In highlighting the association of genetic white matter disease with psychiatric disturbance, this work also raises the intriguing question of whether white matter dysfunction may be implicated in typical psychiatric disease. Since the advent of the MRI era that enabled regular identification of white matter disorders, a steady stream of reports and reviews has appeared on the hypothesis that disrupted white matter connectivity may underlie a wide range of psychiatric disorders that have otherwise defied neurobiological understanding, including schizophrenia, depression, bipolar disorder, autism, and posttraumatic stress disorder (4–10). The appeal of this idea is that it may lead to an explanation of psychiatric illness that arises from distributed neural network dysfunction rather than focal cerebral lesions, distinct neuropathologjcal changes, or neurochemical alterations, but it remains conceptually difficult to explain the diverse panoply of psychiatric phenomenology by a simple nod to disconnectivity. Connectivity surely matters, but how does its breakdown produce psychiatric disturbance? Still, the notion that altered white matter connectivity leads to disturbed timing of impulse transmission and asynchronous cortical activity, and hence functional disruption of networks subserving emotional regulation (6–8), merits neurobiological attention.

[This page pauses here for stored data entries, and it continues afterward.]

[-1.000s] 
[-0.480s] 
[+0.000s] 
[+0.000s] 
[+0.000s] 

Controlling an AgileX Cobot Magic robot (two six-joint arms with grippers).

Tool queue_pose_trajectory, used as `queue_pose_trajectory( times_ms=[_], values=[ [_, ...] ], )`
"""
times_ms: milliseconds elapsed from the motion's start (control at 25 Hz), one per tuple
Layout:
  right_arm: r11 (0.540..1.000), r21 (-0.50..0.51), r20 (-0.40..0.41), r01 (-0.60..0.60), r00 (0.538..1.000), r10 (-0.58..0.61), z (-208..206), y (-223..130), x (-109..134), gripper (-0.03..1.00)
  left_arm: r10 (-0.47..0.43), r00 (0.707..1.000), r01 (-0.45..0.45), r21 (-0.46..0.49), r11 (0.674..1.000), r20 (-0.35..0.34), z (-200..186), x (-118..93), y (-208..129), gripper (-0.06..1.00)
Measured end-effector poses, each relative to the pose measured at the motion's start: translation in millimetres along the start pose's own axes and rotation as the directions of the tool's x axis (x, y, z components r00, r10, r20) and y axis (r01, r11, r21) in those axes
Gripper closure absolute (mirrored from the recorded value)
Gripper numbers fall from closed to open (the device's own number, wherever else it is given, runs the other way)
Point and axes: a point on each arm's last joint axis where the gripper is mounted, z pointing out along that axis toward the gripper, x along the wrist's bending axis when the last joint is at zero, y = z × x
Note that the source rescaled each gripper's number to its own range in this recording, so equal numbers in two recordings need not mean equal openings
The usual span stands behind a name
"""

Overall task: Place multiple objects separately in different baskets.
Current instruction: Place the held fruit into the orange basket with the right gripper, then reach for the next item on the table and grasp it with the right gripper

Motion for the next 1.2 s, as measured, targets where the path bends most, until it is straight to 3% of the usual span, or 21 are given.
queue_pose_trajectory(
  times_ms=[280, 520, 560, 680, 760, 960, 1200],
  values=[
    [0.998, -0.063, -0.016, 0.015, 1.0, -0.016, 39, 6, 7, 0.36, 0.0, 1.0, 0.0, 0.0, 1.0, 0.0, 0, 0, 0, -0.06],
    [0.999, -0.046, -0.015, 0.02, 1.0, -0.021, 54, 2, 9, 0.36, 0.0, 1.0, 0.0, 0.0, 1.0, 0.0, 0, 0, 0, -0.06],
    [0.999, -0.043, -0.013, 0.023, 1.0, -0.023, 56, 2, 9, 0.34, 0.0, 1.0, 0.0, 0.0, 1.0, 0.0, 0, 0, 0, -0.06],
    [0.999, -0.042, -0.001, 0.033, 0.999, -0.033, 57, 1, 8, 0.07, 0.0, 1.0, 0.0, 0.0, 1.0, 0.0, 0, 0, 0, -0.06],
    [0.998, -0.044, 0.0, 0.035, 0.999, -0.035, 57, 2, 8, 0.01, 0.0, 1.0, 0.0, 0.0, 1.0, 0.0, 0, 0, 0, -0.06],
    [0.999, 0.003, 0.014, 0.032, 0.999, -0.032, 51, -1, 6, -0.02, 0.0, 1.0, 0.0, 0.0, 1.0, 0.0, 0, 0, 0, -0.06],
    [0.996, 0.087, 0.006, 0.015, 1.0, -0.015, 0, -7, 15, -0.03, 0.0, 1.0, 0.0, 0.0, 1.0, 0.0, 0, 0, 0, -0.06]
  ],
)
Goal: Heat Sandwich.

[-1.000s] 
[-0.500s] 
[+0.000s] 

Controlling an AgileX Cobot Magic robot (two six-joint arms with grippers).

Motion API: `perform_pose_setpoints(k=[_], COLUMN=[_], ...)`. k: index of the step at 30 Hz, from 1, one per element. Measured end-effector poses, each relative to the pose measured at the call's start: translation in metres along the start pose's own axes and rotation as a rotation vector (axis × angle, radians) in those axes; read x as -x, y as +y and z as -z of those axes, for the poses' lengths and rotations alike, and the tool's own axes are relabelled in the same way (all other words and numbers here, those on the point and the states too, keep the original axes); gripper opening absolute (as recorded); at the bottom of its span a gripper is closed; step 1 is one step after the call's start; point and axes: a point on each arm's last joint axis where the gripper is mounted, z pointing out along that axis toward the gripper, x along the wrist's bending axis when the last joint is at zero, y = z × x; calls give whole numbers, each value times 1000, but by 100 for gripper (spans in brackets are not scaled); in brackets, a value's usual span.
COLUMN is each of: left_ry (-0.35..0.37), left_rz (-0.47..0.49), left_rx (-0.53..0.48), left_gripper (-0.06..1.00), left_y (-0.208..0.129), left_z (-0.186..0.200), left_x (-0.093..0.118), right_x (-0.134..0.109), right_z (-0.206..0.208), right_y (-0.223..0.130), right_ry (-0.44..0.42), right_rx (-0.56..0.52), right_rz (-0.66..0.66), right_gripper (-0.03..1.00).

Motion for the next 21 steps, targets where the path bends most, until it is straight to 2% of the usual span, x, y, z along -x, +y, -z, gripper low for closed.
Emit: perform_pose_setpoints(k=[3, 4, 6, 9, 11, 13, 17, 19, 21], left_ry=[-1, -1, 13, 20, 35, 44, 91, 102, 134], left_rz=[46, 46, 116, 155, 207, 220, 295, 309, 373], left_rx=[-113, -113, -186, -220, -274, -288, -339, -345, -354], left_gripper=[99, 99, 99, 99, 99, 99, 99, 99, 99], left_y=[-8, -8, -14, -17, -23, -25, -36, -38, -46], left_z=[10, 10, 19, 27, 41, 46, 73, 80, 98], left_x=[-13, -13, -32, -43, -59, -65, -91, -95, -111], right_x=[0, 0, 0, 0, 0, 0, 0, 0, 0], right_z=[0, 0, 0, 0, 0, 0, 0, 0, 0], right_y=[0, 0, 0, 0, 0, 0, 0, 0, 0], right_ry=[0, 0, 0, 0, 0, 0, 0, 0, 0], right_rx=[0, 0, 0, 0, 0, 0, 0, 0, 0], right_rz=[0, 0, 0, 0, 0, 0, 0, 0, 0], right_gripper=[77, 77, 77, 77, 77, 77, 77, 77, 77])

In contrast to the readily observable neuropathology of hereditary white matter diseases, psychiatric diseases have been hypothesized to arise from more subtle changes in white matter, and substantial work in recent years has focused on glial cells. First and most obvious are oligodendrocytes, the central nervous system (CNS) glia responsible for myelinating axons (8, 9). Multiple genes influencing oligodendrocyte function have been implicated in the pathogenesis of schizophrenia, for example, and the subsequent dysfunction of these cells plausibly leads to the degraded integrity of multiple white matter tracts in affected patients (8, 9). More recently, as interest in inflammation as a mediator of many neuropsychiatric disorders has rapidly evolved, microglia have also been implicated in primary psychiatric diseases (10). Microglia, the resident immune cells of the CNS, are substantially more abundant in white matter than gray matter (11), and in schizophrenia, evidence exists to suggest that activated microglia contribute to oligodendrocyte dysfunction, hypomyelination, disrupted white matter integrity, and cerebral dysconnectivity (10).

To summarize, the review by Costei and colleagues adds to a steadily growing body of knowledge regarding the role of white matter in psychiatric illness. Their work has clear diagnostic implications for clinicians evaluating patients who present with psychiatric features. More broadly, the data from this and many other studies indicate that psychiatric disorders may arise de novo from disruption of myelinated tracts in the brain (4–10). This disruption may result from acquired damage to myelin and axons, and in parallel, evidence is expanding that implicates genetic abnormalities in glial cells required for normal myelination and network function. Given the lingering uncertainties in understanding the structural basis of psychiatric diseases, the possibility that acquired or genetic events affecting the brain white matter may lead to the clinical expression of psychiatric illness deserves further study. Adopting a leukocentric perspective may well result in additional insights disclosed by clinical and laboratory investigations of the myelinated tracts of the brain that are so often underappreciated.